Uma onda de venda de bônus de governos desenvolvidos desde a vitória de Donald Trump continua a ocorrer nesta segunda-feira, com investidores avaliando a perspectiva de aumento no estímulo fiscal e um ritmo mais rápido de elevações de juros. Às 8h30 (de Brasília), o juro da T-note de 2 anos subia a 0,972%.

Os retornos dos Treasuries, que sobem conforme os preços caem, estão perto de seu nível mais alto desde o início de janeiro, após registrarem o ganho semanal mais alto em mais de três anos após a vitória de Trump. A onda de venda de bônus se disseminou pelos mercados de outras nações desenvolvidas, conforme os juros dos Treasuries avançaram. O retorno do bônus de 10 anos do governo da Alemanha subia 0,3% pouco após a abertura dos mercados europeus, podendo fechar a sessão em seu nível mais alto desde janeiro. Os juros dos bônus do governo do Reino Unido retomaram o nível visto no mês anterior ao voto pela saída do país da União Europeia, que gerou um forte movimento de busca por esses papéis. Os retornos dos bônus de governos desenvolvidos na Ásia também registram avanços acentuados.

“A eleição de Trump e suas promessas de estímulo fiscal abriram as comportas, com um movimento forte de venda de bônus”, afirmaram estrategistas do Société Générale em nota a clientes nesta segunda-feira. Segundo eles, ainda não há uma interrupção nesse movimento.
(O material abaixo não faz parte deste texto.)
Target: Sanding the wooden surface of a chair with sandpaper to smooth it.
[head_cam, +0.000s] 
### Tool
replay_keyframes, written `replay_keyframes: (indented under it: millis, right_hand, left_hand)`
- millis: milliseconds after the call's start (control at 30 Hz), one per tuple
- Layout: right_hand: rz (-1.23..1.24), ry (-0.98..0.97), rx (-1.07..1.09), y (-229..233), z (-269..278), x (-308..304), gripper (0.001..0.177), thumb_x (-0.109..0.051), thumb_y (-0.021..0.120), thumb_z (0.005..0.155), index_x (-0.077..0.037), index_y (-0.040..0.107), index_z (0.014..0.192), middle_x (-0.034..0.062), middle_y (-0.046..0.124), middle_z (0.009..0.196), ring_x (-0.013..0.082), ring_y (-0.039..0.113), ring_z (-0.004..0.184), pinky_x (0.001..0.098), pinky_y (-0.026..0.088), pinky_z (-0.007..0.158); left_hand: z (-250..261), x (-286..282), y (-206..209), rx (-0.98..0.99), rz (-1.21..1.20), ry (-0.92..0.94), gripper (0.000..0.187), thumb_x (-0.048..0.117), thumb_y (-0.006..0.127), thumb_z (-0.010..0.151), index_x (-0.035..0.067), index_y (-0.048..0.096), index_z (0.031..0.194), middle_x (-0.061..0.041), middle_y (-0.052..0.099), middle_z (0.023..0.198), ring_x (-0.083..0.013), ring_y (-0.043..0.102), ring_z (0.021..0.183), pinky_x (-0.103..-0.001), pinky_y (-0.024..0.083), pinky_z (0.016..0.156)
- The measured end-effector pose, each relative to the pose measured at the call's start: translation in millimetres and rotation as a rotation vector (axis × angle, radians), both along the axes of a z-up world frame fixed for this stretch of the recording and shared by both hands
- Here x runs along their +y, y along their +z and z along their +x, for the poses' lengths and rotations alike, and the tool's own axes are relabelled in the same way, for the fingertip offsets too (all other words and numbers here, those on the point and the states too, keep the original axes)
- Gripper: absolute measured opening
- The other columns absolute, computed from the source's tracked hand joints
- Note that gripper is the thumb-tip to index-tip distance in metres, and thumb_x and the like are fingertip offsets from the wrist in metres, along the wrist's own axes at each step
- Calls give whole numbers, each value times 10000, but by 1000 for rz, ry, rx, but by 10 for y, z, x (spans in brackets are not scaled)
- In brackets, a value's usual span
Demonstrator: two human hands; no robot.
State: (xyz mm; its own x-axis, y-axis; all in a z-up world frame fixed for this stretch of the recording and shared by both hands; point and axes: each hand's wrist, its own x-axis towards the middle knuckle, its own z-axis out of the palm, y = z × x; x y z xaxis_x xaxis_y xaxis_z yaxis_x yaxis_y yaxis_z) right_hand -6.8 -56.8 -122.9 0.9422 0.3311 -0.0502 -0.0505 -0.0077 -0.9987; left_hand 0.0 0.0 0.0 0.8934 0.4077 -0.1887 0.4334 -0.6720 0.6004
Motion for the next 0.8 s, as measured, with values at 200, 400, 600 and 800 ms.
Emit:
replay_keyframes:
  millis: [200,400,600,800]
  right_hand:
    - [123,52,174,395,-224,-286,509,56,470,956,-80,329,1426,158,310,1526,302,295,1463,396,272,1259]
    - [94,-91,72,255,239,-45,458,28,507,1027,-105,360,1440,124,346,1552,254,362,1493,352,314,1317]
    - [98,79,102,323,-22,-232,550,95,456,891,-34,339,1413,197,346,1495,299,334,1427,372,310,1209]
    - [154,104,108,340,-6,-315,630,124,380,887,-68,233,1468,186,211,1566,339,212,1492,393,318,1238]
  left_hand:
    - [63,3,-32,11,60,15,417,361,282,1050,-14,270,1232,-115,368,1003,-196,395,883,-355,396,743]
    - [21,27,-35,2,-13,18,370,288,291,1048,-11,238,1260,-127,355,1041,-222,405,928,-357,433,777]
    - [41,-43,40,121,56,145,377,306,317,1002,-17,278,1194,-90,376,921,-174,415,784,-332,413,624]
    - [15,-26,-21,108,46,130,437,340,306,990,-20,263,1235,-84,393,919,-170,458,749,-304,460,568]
Embora boa parte da agenda política de Trump seja um mistério, o presidente eleito já prometeu fazer gastos em infraestrutura e cortar impostos. Muitos analistas dizem que isso elevará o estoque de bônus, o crescimento econômico e a inflação, potencialmente prejudicando os ativos de renda fixa. Investidores temem particularmente que uma alta nos sinais de inflação e crescimento leve o Federal Reserve, o banco central norte-americano, a elevar taxas de juros em ritmo mais acentuado que o antes esperado.

Na mais recente pesquisa mensal do Wall Street Journal, economistas disseram que as políticas de Trump devem gerar maior crescimento econômico, maior inflação e taxas de juros mais altas. Na média, economistas preveem que a economia possa crescer 2,2% em 2017 e 2,3% em 2018, conforme o estímulo fiscal surta efeito. A inflação, por sua vez, deve segundo eles ficar em 2,2% no próximo ano e em 2,4% em 2018. Fonte: Dow Jones Newswires.